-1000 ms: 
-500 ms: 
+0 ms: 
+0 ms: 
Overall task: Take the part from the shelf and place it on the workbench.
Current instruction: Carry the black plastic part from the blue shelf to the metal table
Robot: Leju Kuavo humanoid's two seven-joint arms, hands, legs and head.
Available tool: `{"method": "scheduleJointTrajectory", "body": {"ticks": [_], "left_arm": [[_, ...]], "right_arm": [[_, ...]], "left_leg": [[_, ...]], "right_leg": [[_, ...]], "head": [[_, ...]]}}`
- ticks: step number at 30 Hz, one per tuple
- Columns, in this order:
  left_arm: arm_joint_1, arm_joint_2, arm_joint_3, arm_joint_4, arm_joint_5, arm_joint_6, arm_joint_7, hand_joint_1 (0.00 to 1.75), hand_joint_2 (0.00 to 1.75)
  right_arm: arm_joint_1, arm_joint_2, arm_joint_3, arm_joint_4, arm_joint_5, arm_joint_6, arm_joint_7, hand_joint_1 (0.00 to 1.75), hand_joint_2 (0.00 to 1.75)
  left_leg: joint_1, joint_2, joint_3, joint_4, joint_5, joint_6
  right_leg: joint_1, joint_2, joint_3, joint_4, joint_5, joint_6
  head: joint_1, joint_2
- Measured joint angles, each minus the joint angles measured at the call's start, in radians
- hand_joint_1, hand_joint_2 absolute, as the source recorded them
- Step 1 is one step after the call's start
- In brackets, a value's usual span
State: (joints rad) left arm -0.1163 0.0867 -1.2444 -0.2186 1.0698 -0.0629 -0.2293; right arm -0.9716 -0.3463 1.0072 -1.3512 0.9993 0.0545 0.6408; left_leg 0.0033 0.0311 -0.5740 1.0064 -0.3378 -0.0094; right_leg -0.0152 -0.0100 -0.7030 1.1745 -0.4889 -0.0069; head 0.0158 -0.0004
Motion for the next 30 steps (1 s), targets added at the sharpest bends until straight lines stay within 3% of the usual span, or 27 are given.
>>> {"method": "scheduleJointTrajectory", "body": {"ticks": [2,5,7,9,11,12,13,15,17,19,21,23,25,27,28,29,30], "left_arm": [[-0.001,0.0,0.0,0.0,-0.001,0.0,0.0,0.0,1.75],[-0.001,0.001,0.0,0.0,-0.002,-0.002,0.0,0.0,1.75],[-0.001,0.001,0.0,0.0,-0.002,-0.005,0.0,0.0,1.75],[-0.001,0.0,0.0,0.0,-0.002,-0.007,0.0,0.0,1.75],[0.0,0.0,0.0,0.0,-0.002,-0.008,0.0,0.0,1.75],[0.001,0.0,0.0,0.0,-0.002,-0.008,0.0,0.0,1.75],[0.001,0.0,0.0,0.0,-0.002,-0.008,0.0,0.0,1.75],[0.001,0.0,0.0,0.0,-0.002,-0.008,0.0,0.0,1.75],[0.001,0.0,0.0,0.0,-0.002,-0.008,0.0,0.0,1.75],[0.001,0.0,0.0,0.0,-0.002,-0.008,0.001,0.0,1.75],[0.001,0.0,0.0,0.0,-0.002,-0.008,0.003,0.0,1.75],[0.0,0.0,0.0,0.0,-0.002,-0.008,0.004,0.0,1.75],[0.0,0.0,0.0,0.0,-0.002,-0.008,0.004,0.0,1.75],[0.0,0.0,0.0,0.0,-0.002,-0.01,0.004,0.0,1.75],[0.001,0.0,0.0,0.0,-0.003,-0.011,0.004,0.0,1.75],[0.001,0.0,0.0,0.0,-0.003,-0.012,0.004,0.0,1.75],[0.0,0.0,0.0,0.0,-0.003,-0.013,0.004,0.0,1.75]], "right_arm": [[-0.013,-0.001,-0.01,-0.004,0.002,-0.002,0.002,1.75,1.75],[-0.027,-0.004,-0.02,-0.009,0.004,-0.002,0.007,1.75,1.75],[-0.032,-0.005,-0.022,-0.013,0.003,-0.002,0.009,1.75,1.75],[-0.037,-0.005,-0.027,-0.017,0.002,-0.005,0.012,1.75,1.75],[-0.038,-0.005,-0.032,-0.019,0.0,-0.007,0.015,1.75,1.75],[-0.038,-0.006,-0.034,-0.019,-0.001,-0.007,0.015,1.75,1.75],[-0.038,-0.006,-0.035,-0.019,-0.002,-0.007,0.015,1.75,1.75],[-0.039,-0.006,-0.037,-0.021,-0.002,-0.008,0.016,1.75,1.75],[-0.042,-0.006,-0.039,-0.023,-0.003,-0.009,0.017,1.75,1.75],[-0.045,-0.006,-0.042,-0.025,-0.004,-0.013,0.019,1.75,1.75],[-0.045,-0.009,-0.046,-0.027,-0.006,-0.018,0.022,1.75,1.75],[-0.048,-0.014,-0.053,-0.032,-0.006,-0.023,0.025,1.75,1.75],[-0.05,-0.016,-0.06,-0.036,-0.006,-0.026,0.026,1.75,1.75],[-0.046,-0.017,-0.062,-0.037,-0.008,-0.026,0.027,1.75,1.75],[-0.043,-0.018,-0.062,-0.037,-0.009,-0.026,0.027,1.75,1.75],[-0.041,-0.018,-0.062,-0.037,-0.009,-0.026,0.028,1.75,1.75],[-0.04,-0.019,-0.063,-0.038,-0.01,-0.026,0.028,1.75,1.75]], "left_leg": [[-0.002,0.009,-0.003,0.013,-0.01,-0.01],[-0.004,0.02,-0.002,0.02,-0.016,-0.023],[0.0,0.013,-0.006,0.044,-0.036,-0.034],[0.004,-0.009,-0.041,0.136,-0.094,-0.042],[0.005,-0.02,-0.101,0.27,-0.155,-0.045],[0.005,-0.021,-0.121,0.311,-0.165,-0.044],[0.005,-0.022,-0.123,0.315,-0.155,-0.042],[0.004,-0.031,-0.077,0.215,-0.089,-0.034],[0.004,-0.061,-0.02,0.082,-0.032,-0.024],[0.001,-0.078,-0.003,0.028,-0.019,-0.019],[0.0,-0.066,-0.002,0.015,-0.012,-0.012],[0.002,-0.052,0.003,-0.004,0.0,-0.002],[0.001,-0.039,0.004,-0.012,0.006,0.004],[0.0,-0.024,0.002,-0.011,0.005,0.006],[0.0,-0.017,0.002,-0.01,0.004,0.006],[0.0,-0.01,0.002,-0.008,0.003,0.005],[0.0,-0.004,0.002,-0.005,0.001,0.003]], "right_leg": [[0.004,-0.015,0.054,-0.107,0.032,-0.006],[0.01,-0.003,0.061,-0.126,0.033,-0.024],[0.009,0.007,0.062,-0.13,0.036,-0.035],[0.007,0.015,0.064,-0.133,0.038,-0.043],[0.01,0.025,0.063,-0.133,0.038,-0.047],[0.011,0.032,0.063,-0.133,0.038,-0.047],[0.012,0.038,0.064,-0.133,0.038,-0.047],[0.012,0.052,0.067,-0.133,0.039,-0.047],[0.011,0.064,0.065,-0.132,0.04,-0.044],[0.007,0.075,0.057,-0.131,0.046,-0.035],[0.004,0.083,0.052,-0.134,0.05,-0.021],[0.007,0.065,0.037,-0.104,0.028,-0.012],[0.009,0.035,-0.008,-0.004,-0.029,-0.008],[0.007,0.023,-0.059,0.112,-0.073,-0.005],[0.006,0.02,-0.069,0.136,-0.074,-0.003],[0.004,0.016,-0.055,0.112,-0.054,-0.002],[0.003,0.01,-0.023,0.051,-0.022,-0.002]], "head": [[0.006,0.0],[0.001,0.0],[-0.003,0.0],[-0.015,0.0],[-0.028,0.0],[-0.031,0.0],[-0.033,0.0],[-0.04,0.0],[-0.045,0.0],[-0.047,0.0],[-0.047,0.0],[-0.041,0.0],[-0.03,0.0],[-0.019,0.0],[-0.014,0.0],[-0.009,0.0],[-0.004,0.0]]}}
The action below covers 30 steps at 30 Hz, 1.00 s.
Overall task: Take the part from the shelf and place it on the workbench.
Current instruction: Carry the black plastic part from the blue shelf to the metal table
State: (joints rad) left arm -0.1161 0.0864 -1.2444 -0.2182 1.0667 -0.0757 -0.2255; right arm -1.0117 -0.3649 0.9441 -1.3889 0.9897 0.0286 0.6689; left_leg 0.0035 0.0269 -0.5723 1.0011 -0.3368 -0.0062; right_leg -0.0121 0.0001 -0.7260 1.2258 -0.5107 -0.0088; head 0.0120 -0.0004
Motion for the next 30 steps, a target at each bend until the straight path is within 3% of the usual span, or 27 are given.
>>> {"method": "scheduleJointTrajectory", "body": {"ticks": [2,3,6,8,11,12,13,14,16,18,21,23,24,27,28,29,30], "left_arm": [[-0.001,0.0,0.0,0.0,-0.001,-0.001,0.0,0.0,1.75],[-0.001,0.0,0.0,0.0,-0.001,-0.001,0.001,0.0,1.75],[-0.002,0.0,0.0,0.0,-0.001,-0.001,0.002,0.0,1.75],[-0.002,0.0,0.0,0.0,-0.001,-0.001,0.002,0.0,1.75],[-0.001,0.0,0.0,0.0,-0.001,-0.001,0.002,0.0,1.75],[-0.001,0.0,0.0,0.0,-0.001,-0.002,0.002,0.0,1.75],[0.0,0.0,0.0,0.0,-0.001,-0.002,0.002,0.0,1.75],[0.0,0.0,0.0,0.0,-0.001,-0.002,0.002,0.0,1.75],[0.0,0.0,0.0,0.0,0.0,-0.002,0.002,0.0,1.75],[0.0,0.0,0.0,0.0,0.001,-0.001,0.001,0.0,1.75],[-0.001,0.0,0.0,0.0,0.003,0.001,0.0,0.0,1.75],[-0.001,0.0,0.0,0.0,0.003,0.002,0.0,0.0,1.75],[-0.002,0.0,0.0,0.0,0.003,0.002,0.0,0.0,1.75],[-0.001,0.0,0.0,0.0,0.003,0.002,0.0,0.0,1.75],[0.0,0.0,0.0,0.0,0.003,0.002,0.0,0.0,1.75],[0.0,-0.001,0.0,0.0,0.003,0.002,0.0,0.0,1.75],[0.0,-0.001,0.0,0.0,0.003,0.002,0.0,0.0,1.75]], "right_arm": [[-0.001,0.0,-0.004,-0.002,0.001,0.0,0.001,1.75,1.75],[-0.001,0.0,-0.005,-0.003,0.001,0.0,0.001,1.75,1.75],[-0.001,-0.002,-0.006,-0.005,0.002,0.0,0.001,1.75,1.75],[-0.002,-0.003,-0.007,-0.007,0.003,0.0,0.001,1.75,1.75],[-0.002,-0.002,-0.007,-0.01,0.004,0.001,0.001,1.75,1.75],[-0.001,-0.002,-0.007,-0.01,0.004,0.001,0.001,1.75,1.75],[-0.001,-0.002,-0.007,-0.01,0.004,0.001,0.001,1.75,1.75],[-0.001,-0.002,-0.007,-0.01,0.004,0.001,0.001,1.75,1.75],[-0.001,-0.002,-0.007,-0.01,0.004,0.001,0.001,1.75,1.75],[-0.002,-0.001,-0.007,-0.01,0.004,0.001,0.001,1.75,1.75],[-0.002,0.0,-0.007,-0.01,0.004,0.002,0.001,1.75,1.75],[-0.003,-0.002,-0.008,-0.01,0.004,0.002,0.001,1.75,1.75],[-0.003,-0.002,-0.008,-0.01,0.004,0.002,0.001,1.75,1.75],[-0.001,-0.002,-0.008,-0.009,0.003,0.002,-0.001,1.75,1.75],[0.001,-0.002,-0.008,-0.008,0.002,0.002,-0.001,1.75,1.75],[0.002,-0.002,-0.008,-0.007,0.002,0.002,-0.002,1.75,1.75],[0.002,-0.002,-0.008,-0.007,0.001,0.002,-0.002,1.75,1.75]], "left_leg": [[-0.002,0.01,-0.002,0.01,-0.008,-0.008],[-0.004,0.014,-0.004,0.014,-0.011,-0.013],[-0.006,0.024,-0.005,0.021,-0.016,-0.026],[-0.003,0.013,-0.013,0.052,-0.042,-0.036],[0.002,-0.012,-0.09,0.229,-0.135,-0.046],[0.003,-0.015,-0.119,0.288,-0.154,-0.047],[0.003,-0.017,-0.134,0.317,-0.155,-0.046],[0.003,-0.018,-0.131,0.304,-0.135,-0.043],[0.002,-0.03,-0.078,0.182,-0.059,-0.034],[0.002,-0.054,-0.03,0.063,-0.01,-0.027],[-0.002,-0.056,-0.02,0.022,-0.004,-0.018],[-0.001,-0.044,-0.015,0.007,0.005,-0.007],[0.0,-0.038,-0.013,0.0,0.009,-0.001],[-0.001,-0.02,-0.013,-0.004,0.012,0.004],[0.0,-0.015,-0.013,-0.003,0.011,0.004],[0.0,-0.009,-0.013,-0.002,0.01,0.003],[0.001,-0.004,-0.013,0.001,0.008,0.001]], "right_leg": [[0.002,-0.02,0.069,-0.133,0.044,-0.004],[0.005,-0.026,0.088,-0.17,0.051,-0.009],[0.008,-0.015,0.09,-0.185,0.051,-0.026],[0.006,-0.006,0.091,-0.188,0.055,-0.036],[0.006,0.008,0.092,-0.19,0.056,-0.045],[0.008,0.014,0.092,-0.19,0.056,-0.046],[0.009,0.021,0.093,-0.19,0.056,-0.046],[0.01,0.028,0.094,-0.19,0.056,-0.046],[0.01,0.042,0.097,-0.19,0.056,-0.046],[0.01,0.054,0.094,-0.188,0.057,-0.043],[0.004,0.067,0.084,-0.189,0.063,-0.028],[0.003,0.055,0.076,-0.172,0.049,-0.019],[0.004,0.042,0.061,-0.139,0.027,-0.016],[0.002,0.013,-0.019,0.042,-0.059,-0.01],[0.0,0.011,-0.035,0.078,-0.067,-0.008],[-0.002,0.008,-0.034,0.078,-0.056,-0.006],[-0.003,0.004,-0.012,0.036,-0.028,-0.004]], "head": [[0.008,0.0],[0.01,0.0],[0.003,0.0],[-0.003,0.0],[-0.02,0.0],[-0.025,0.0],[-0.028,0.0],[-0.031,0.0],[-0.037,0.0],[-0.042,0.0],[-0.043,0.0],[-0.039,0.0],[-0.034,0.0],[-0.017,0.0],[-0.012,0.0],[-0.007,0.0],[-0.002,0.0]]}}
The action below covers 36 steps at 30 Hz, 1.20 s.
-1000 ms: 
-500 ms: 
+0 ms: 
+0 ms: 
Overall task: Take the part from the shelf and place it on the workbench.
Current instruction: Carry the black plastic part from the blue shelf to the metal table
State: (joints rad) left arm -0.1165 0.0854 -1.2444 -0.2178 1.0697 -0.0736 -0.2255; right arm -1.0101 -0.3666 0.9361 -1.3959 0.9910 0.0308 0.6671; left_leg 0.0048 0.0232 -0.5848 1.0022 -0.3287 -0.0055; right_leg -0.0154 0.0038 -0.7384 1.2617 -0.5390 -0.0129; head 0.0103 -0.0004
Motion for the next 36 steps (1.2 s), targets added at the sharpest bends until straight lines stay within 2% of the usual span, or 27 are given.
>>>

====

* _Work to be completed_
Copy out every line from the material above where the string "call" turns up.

* _Answer to the problem_
- Measured joint angles, each minus the joint angles measured at the call's start, in radians
- Step 1 is one step after the call's start

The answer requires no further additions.